As many amateur lepidopterists are aware, southeastern Massachusetts and the islands are one of the last strongholds of this spectacular group of moths - including the luna, the polyphemus, and the cecropia moths - which were formerly much more common. Their prefer as food plants various trees and shrubs of forest habitats and find them, as well as their mates, by scent. Massachusetts has lost much of that habitat within the lovely large moths' range.
But what if I had found some less glamorous species of caterpillar, such as fall webworm, defoliating the Cornus alternifolia?
Connecting the dots, Prof. Douglas Tallamy, chairman of the department of entomology and wildlife ecology at the University of Delaware, gave the recent David Smith Memorial lecture at the Polly Hill Arboretum. Entitled "Bringing Nature Home," (also the title of his best-selling book, published by Timber Press, Portland, 2008) Prof. Tallamy demonstrated how ornamental planting of alien species has widely dominated suburban/urban ecosystems, rapidly undermining the interlocking webs that constitute the food chain.
If the bottom of the food chain collapses, so must its upper levels.
If we want the numbers of species of birds, moths and butterflies that were common in the recent past, we need to take another look at what is growing around us and at our own gardening and landscaping practices.
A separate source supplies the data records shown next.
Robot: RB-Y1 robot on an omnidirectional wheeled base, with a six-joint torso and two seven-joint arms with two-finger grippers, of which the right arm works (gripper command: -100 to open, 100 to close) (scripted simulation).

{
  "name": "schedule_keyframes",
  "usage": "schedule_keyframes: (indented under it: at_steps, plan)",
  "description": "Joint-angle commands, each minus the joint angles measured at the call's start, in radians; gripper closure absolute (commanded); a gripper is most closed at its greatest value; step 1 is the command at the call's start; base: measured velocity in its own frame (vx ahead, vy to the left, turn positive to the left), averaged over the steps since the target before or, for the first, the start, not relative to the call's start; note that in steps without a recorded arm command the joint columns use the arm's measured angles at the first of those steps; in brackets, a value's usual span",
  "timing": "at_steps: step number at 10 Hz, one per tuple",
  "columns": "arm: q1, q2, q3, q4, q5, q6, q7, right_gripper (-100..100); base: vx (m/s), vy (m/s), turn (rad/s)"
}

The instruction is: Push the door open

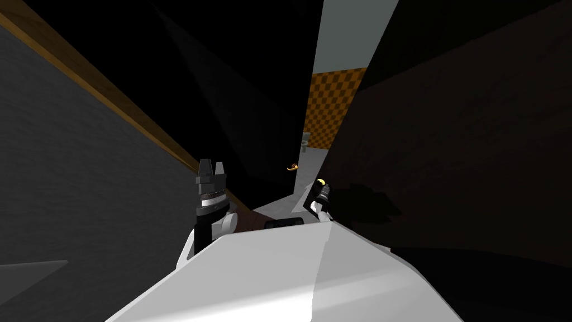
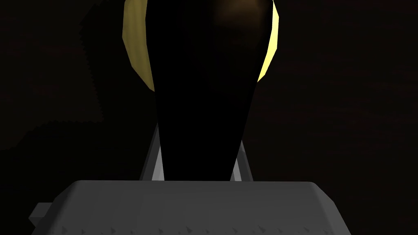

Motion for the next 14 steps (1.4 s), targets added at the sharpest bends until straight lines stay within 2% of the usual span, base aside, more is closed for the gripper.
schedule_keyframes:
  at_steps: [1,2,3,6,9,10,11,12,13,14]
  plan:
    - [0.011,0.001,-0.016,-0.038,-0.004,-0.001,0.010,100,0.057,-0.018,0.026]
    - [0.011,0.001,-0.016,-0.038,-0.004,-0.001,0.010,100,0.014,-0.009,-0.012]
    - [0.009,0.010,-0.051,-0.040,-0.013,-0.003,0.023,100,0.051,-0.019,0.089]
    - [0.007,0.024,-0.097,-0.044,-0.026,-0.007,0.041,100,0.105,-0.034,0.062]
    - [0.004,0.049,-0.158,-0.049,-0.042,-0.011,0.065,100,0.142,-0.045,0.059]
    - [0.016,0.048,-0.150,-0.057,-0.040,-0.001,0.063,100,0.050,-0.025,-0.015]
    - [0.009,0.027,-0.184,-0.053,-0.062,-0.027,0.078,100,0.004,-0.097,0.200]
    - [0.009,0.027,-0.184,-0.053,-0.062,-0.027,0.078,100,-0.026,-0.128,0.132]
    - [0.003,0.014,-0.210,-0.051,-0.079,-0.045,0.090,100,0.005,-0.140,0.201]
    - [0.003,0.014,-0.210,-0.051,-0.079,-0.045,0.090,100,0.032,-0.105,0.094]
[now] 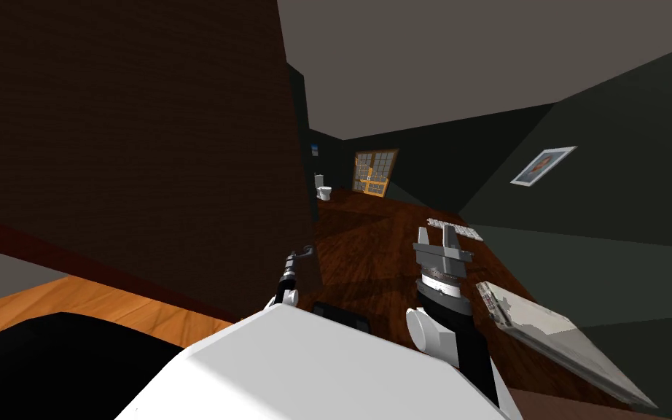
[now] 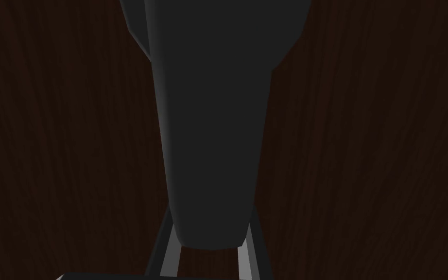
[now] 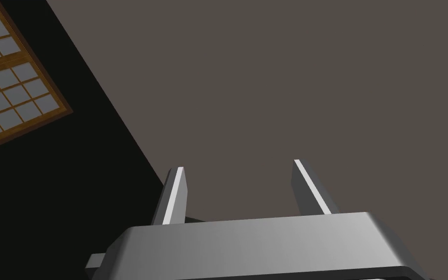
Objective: Push the door open
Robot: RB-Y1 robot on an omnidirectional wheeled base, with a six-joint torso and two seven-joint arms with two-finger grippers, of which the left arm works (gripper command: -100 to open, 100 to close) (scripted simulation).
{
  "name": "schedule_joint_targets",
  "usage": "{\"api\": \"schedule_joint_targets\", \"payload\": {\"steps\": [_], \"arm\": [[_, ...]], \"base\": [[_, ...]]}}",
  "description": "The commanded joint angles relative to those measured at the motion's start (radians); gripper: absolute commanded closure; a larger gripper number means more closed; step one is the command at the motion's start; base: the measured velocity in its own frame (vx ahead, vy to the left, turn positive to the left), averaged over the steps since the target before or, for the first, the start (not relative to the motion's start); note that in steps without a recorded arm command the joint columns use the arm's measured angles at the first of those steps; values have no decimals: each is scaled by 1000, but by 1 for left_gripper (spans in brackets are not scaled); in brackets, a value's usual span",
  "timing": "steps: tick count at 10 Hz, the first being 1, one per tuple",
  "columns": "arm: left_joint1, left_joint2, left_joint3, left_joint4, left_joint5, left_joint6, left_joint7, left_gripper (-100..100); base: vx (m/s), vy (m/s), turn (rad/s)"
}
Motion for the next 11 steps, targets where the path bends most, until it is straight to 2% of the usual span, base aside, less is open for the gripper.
{"api": "schedule_joint_targets", "payload": {"steps": [1,2,3,8,9,10,11], "arm": [[7,-1,10,-30,4,1,-2,100],[7,-1,10,-30,4,1,-2,100],[7,-21,26,-30,12,0,-8,100],[7,-60,50,-32,24,0,-16,100],[15,-40,61,-22,28,-4,-12,100],[18,-12,82,-22,39,-6,-16,100],[17,-4,89,-23,44,-5,-19,100]], "base": [[150,-32,41],[47,4,0],[108,-36,57],[116,-80,55],[31,-32,74],[130,29,54],[198,22,37]]}}
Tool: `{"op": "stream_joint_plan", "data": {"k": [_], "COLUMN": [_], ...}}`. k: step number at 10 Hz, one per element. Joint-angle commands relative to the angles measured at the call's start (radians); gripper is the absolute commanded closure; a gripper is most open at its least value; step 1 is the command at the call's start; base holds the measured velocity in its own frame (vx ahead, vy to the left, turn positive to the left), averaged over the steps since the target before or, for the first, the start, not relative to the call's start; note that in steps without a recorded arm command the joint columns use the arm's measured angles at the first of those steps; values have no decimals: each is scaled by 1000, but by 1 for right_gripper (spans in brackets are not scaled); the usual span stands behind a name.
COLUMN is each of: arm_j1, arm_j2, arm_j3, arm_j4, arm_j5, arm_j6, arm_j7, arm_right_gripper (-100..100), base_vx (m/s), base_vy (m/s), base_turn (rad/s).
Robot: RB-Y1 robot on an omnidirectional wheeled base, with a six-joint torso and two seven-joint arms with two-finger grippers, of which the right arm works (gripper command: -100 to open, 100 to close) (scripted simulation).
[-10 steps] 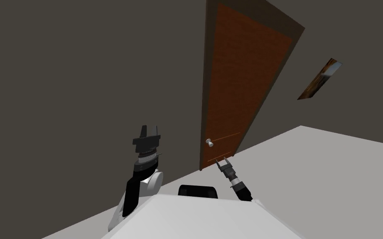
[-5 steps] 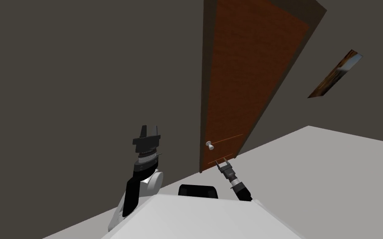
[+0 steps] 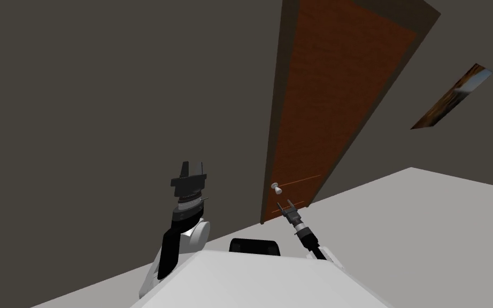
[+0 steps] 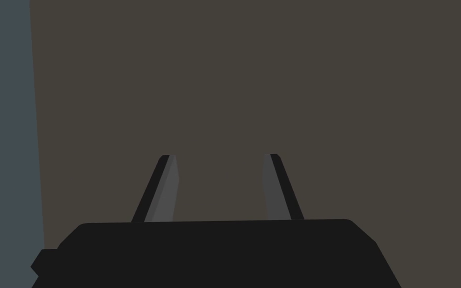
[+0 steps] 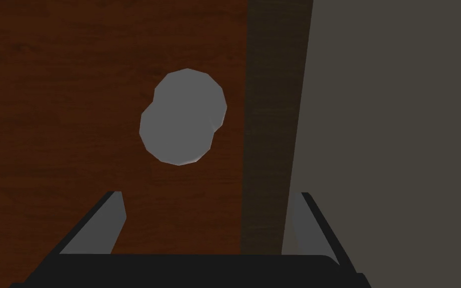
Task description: Pull the door open
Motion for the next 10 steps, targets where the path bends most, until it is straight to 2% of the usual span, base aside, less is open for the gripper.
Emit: {"op": "stream_joint_plan", "data": {"k": [1,2,3,5,6,9,10], "arm_j1": [-48,-76,-76,-129,-129,-195,-192], "arm_j2": [-5,-9,-9,-14,-14,-20,-20], "arm_j3": [-2,-2,-2,-1,-1,4,-1], "arm_j4": [50,84,92,152,152,224,235], "arm_j5": [-23,-37,-37,-63,-63,-96,-90], "arm_j6": [3,5,5,8,8,14,1], "arm_j7": [15,23,23,39,39,60,60], "arm_right_gripper": [-100,-100,-100,-100,-100,-100,-100], "base_vx": [48,61,51,55,47,57,35], "base_vy": [42,23,7,-9,-21,-31,-28], "base_turn": [90,93,25,65,31,50,25]}}
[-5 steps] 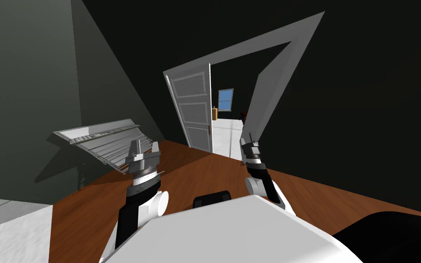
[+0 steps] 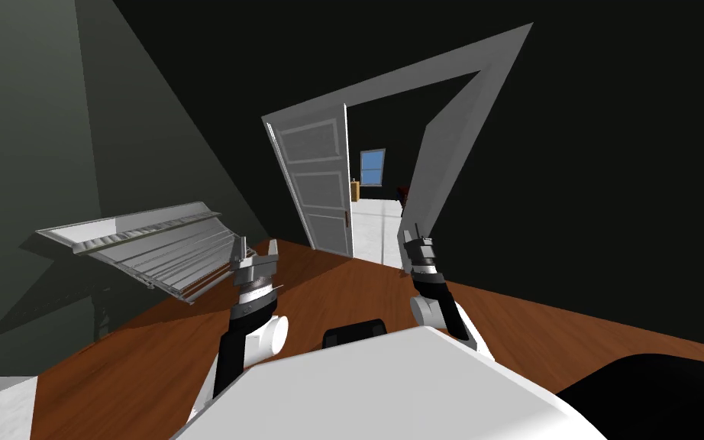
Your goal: Push the door open
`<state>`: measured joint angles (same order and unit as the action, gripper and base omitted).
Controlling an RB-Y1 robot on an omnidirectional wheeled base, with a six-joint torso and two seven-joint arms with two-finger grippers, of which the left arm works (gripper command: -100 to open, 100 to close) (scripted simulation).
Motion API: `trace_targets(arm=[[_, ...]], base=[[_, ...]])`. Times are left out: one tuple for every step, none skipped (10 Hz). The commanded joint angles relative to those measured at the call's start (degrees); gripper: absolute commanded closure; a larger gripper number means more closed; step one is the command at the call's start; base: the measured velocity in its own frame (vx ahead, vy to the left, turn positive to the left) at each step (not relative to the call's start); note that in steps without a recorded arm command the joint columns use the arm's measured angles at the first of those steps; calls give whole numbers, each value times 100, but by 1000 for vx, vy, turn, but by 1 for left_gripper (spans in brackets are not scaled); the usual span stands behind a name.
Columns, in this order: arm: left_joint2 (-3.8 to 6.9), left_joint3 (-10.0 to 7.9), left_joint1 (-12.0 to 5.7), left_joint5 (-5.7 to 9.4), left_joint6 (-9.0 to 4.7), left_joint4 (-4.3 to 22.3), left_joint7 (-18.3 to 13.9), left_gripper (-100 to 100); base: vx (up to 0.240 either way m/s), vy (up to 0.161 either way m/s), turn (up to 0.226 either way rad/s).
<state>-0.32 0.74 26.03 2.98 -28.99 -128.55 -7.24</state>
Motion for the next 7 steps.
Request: trace_targets(arm=[[51, 8, -89, 80, -25, 176, -140, -100], [76, 23, -134, 122, -51, 291, -214, -100], [101, 38, -179, 164, -78, 406, -289, -100], [126, 55, -235, 215, -110, 547, -380, -100], [151, 74, -292, 268, -143, 691, -473, -100], [176, 92, -349, 320, -175, 835, -567, -100], [201, 110, -406, 373, -208, 979, -660, -100]], base=[[87, 14, -81], [81, 17, -77], [67, 13, -72], [71, 11, -103], [79, 17, -96], [80, 17, -102], [75, 24, -104]])
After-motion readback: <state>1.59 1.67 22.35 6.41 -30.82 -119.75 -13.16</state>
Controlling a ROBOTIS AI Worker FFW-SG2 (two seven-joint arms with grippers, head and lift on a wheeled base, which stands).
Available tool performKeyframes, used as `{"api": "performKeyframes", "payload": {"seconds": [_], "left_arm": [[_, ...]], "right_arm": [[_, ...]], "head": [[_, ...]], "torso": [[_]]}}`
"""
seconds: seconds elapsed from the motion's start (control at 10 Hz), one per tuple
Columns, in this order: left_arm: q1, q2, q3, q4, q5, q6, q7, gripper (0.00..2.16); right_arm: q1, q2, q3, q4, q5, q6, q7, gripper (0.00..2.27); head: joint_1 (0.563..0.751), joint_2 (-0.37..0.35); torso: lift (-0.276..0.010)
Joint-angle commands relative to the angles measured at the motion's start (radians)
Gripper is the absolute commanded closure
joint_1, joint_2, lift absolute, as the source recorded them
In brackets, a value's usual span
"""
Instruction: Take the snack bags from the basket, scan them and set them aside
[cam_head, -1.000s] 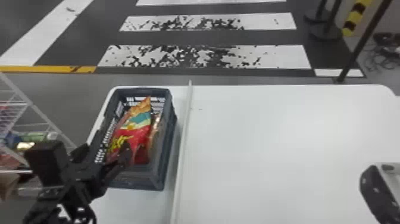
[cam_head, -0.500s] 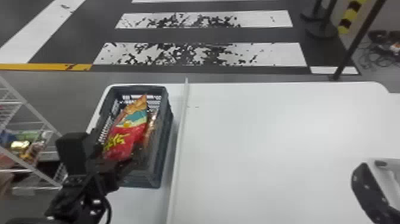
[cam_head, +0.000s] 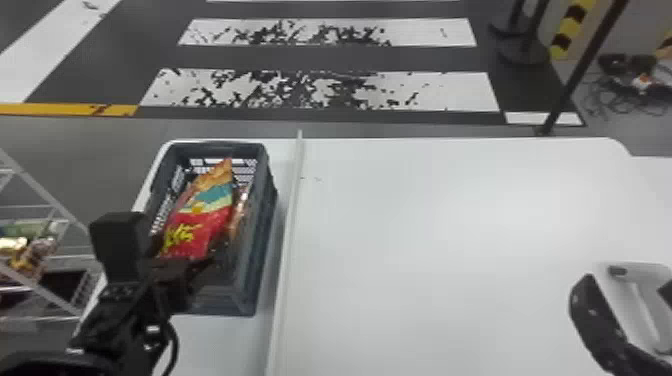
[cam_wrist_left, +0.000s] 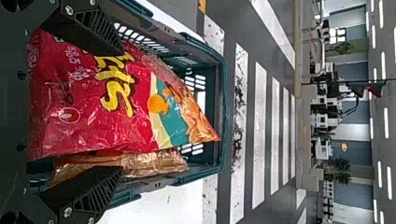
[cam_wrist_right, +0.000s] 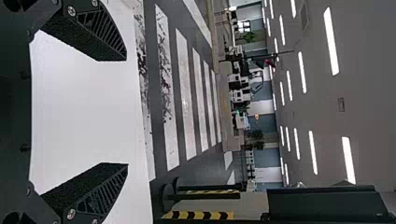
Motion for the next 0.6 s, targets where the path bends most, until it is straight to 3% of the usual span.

The following is the website (I hope you will visit it) that explains Prof. Tallamy's work, bringingnaturehome.net/native-gardening.
"If alien ornamentals are not the ecological equivalents of native species, particularly in their palatability to herbivores that transfer energy to higher-level consumers, herbivore productivity, as well as the biomass of organisms that depend on herbivores will be compromised in landscapes in which alien plants comprise a large portion of the plant biomass."
What this means: the breadth of biodiversity of our environment is directly supported by what grows on our properties, lots, gardens and yards. It is not all "just the same." Find the lists of herbaceous and woody plants on the website and the numbers of species they support. At the top of the lists are Quercus (oak) 534, Prunus (cherry) 456, Solidago (goldenrod) 115, and Asters 112, the very plants common to island land that are apt to be cleared away to make room for velvety lawn and European-style gardens embellished with exotic shrubs. These landscapes support very few species.
The herbivores' food sources must have the right combination of chemical or scent characteristics for the herbivores to find them, a case in point being the so-called milkweed butterflies. The females of Queens and Monarchs lay their eggs on the preferred food plant, milkweed, and the larvae concentrate the food plant's toxic compounds to repel predators!
The herbivores have evolved to feed on certain plants; in turn they feed the next level, insects, birds, reptiles or amphibians that have evolved to feed on the herbivores: the web of life. Maintaining it means refraining from automatically killing the insect life we find on our plants or properties ("What are these worms on my trees? What can I spray on them?"). Almost all terrestrial bird species feed their young on insects.
Some of my clients are very interested in butterflies and their habitats. They get it: it is fun to share with these enthusiasts the munching on the parsley or dill of the Swallowtail caterpillars, or the messy webbed shelters of the American Lady caterpillars among the helichrysum and pearly everlasting.